The repasts of the Maltese are plentiful: they dine at twelve and
sup in the evening. When an entertainment is given, it is common to
have three complete courses, and from five to ten different sorts of
wine. They rise from table after dinner, taking coffee and liqueurs,
like the French. Both rich and poor indulge themselves with a siesta
after dinner, generally until half-past two or three o’clock. During
this time, the shops are shut; and, to judge by the stillness which
reigns in town and country from twelve to three o’clock, one would
suppose that the island was deserted. About half-past two the shops are
re-opened; as evening comes on, the population appears out of doors,
and all is gaiety and life.

There are some antient remains on the island, as the ruins of
Ghorghenti; of Hagior Khan; of a Greek house at Casal Zorrick; and of a
supposed temple of Hercules.

Goza, a smaller island, separated by a channel, four miles broad, from
Malta, has some tracts of pasture land on it, and supplies Malta with
cattle and fruit. There are some Cyclopean remains on this island
worthy of inspection. It has also an alabaster quarry near the village
of Zeberg, and a convent of Capuchin friars, about half a mile from
which is a grotto of neat workmanship hollowed out of the rock.

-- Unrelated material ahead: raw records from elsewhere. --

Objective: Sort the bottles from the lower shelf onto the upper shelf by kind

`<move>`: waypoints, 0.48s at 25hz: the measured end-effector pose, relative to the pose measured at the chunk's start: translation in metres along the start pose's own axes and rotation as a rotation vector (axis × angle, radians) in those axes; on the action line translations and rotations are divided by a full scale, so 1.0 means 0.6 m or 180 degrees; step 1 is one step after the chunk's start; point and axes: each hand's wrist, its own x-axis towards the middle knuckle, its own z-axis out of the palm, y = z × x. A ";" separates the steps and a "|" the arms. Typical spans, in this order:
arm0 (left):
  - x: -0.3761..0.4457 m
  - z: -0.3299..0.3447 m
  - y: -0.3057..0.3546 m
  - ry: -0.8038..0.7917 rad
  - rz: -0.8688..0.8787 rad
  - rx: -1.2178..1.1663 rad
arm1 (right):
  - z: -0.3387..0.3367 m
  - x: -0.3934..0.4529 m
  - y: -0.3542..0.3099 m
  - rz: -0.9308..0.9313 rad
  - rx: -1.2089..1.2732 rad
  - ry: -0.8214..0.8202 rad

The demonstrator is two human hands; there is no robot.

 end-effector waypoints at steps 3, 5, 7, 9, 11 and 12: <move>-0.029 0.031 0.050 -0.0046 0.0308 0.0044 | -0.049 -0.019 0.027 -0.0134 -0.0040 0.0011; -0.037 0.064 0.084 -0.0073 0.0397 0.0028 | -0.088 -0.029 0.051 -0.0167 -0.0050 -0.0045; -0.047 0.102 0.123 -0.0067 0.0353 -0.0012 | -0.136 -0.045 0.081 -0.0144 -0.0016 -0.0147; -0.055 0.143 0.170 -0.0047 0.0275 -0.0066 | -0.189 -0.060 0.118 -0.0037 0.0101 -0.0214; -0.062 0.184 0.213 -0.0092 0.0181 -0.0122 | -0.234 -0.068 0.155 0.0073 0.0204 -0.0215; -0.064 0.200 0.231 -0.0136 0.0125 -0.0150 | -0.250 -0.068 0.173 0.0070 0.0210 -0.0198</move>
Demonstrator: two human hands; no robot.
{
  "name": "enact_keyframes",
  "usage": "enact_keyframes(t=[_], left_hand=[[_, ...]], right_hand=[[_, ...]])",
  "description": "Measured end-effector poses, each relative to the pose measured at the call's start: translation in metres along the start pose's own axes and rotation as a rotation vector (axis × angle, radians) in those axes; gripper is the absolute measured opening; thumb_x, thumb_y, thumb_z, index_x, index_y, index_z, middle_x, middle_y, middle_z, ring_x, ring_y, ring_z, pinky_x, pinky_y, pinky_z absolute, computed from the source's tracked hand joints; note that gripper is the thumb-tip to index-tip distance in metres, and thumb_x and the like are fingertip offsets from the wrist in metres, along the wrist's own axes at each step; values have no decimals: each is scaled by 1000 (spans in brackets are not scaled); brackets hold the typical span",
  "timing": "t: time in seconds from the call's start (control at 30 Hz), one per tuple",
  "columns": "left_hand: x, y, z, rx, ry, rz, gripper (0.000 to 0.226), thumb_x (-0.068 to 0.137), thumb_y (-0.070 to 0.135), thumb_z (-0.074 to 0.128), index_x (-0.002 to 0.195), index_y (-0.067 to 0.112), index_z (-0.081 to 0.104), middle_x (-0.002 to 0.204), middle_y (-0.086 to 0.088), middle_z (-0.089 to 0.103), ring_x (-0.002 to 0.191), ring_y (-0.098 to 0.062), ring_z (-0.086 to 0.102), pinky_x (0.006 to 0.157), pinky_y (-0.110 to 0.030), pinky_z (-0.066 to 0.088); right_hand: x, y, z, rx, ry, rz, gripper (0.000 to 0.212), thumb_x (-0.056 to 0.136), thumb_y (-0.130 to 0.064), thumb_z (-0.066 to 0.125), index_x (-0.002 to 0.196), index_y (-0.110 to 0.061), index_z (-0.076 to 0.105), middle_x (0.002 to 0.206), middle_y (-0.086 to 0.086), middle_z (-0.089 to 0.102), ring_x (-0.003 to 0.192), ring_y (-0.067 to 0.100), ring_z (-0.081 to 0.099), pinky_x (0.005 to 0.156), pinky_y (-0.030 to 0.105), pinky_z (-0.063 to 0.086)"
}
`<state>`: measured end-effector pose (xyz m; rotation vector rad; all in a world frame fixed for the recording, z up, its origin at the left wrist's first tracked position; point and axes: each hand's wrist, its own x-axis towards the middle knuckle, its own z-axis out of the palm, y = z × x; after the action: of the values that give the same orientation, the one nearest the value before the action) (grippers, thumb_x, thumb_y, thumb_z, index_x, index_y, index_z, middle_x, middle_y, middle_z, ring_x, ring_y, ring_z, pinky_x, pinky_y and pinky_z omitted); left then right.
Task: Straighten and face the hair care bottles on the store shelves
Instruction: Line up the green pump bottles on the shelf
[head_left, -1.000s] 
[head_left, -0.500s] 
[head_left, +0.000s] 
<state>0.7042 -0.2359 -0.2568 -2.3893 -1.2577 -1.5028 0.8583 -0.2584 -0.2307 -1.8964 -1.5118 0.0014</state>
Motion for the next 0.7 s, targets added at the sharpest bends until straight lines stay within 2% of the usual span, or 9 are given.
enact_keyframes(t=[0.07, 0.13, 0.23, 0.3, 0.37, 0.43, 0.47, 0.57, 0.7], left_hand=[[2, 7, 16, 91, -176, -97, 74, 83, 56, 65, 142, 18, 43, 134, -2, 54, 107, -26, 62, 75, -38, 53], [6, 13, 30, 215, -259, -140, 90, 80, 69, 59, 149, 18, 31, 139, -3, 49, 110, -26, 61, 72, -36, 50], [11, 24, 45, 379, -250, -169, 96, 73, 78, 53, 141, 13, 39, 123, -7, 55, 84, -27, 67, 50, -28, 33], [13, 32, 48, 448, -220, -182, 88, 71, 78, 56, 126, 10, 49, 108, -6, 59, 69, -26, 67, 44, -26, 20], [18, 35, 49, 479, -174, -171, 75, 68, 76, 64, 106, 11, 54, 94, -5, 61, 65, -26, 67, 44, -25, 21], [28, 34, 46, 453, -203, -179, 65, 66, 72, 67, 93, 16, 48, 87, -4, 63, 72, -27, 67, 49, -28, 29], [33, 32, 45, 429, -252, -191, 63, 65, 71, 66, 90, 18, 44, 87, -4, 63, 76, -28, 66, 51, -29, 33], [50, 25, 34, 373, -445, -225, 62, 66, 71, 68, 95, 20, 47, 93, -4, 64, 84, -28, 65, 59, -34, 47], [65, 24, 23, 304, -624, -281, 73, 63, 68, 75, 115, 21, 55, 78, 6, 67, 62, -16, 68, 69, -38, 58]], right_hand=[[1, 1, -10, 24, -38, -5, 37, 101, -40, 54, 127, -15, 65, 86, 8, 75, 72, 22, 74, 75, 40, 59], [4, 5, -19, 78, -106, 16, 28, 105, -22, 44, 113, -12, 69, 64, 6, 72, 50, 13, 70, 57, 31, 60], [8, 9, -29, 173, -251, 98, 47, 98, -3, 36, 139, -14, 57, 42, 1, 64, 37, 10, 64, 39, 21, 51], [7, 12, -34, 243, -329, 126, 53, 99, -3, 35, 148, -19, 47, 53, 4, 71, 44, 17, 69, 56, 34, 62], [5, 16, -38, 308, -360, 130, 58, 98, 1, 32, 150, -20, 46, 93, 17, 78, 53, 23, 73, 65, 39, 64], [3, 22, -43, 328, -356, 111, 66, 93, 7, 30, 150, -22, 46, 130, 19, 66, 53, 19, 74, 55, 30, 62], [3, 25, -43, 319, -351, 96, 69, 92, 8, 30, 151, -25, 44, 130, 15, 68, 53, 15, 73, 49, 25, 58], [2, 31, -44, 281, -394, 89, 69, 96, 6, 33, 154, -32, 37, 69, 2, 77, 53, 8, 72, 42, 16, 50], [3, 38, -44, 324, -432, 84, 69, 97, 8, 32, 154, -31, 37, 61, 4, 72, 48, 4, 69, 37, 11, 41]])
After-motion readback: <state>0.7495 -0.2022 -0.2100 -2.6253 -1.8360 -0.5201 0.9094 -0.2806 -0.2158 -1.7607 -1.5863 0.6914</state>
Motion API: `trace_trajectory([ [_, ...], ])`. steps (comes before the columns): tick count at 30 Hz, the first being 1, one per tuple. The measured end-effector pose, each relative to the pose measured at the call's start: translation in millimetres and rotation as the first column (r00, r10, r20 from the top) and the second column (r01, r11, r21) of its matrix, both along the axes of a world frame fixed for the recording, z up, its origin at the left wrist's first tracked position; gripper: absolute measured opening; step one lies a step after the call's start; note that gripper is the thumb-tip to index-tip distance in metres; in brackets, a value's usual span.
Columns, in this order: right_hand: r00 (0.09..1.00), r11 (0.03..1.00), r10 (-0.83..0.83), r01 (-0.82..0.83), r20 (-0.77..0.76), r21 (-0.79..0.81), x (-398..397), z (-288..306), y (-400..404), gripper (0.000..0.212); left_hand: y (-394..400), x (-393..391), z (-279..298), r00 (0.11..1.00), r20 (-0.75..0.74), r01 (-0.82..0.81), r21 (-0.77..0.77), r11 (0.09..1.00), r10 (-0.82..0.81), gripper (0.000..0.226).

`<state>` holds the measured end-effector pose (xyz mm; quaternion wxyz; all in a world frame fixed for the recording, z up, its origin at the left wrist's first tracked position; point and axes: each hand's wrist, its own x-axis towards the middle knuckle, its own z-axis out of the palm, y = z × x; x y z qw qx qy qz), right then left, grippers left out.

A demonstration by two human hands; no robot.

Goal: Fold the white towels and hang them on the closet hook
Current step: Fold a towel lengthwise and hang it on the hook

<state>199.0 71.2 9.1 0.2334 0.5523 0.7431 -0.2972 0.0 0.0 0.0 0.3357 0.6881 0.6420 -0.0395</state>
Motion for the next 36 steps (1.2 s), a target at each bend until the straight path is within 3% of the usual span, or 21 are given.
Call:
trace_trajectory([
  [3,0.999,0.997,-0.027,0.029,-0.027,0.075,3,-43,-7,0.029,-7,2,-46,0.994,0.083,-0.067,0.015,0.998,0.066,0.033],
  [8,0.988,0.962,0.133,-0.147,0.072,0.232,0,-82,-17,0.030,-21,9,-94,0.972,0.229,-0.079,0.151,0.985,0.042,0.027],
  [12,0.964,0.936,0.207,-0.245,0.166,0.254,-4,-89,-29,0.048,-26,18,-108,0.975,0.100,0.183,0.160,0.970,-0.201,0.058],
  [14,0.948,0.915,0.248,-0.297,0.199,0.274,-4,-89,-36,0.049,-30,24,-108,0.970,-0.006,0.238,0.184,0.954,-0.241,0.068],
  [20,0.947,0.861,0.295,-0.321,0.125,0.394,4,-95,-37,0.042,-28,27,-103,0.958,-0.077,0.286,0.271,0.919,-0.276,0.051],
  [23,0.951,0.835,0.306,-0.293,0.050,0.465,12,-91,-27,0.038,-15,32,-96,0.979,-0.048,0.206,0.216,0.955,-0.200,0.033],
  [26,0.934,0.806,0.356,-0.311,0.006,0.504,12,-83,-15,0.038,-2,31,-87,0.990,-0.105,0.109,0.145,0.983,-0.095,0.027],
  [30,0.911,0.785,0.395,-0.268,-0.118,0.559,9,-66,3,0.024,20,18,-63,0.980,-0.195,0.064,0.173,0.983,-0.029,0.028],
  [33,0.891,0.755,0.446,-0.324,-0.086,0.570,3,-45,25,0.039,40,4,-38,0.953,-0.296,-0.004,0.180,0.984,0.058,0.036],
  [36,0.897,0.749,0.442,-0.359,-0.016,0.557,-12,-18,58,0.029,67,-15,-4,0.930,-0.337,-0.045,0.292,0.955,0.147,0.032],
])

I was told that, in sailing round this small island, several remarkable
appearances are presented by its cliffs, which have some curious caves
in their sides. For two or three miles, they rise quite perpendicular
to the height of from 130 to 160 feet: yet so daring are the
inhabitants, that, for the sake of birds’ eggs or of fishing, they will
venture down their sides, stepping from crag to crag, where, to an
inexperienced eye, it would appear utterly impossible to find footing.

About five miles from La Valetta there was a country residence of the
Governor’s, called the palace of St. Antonio, in a village of the same
name. On our first arrival in the island, it was occupied by Lord and
Lady Bute: but, on their departure for England, on the 28th of May,
General Oakes,[6] who showed on all occasions great attention to Lady
Hester, politely offered it for her residence; we therefore quitted the
hospitable roof of Mr. Fernandez, and betook ourselves thither on the
1st of June.

This palace is a large irregular edifice, with a beggarly exterior,
rendered more ugly by a quadrangular steeple, which looks like a
belfry. It is constructed of the soft stone of the island, with stone
floors, and with ceilings and walls painted in fresco. The walls were
hung with some tolerable pictures. The entrance to it is by an avenue
of orange trees, the appearance of which, though richer, is much less
imposing than the lofty oaks and elms forming the avenues of our own
country. About half way down the avenue, which is two hundred and fifty
yards long, the road turns abruptly on the left into the courtyard of
the palace: this is spacious, and covered with vines to the right and
left. At the end of it two doors lead, one into the house and the other
into the garden.

The house contains some handsome and spacious rooms, but the absence of
carpeting and matting, rendered necessary by the heat of the climate,
gave an air of nakedness displeasing to the eye of an Englishman. I
always felt as if sitting in a stone kitchen. It was in the garden that
a proper estimate might be formed of the magnificence of the mansion,
which might vie, in horticultural beauties, with many of the first
gardens in Europe. In its plan it was not unlike the _orangerie_
at Versailles; but at Versailles, no care could ever give to the
orange, pomegranate, and lemon trees, half the vigour they showed here.
The walks were lined with myrtle hedges, ten feet high; and there was
a terrace with a colonnade, where the vines twined their branches in
wonderful profusion in every direction in which they were trained.
There were five hedges also of double oleander; and, as a proof of the
luxuriance of the growth of plants, the marshmallow, if left in the
soil, grew to the height of a filbert-tree.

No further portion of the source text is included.